--- WHAT THE EXERCISE ASKS ---
Your result will be the set of lines with "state", copied from the material below.

--- DATA EXCERPT ---
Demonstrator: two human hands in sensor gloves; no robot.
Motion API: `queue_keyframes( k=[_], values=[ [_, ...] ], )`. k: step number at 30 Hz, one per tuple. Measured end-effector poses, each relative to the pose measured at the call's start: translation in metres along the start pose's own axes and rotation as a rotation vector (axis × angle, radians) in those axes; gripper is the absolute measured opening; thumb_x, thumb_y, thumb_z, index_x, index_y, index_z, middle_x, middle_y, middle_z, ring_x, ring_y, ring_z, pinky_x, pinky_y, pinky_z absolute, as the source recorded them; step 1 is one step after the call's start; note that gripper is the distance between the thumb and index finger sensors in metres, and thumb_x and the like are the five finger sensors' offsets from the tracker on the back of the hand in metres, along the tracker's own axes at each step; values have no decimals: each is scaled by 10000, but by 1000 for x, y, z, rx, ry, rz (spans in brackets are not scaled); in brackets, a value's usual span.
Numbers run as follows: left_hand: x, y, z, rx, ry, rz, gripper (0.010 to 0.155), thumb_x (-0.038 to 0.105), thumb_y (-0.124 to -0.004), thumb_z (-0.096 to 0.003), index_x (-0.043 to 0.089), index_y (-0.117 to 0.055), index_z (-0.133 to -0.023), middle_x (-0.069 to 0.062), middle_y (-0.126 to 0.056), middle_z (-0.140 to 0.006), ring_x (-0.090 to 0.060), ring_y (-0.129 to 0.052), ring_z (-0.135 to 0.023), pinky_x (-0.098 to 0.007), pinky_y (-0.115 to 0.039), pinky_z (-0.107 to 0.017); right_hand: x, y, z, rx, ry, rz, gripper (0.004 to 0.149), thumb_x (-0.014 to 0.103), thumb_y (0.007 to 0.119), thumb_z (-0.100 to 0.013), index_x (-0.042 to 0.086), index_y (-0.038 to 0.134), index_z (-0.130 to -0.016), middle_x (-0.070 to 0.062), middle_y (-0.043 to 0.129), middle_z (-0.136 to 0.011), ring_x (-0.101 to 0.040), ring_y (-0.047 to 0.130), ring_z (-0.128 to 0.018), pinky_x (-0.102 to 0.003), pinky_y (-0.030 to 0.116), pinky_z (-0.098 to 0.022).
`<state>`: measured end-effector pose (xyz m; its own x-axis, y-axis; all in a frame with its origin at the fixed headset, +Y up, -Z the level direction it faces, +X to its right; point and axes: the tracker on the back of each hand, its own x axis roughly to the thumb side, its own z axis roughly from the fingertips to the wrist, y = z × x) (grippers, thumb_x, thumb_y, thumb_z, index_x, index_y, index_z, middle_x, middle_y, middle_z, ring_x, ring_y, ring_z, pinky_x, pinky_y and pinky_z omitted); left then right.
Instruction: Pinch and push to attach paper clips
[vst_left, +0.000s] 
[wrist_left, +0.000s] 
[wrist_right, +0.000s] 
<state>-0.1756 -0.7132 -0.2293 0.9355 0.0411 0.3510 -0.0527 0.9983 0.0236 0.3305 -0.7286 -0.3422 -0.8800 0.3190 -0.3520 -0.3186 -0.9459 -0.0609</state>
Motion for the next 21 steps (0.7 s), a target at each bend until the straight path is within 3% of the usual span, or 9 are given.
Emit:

--- OUTPUT ---
`<state>`: measured end-effector pose (xyz m; its own x-axis, y-axis; all in a frame with its origin at the fixed headset, +Y up, -Z the level direction it faces, +X to its right; point and axes: the tracker on the back of each hand, its own x axis roughly to the thumb side, its own z axis roughly from the fingertips to the wrist, y = z × x) (grippers, thumb_x, thumb_y, thumb_z, index_x, index_y, index_z, middle_x, middle_y, middle_z, ring_x, ring_y, ring_z, pinky_x, pinky_y and pinky_z omitted); left then right.
<state>-0.1756 -0.7132 -0.2293 0.9355 0.0411 0.3510 -0.0527 0.9983 0.0236 0.3305 -0.7286 -0.3422 -0.8800 0.3190 -0.3520 -0.3186 -0.9459 -0.0609</state>

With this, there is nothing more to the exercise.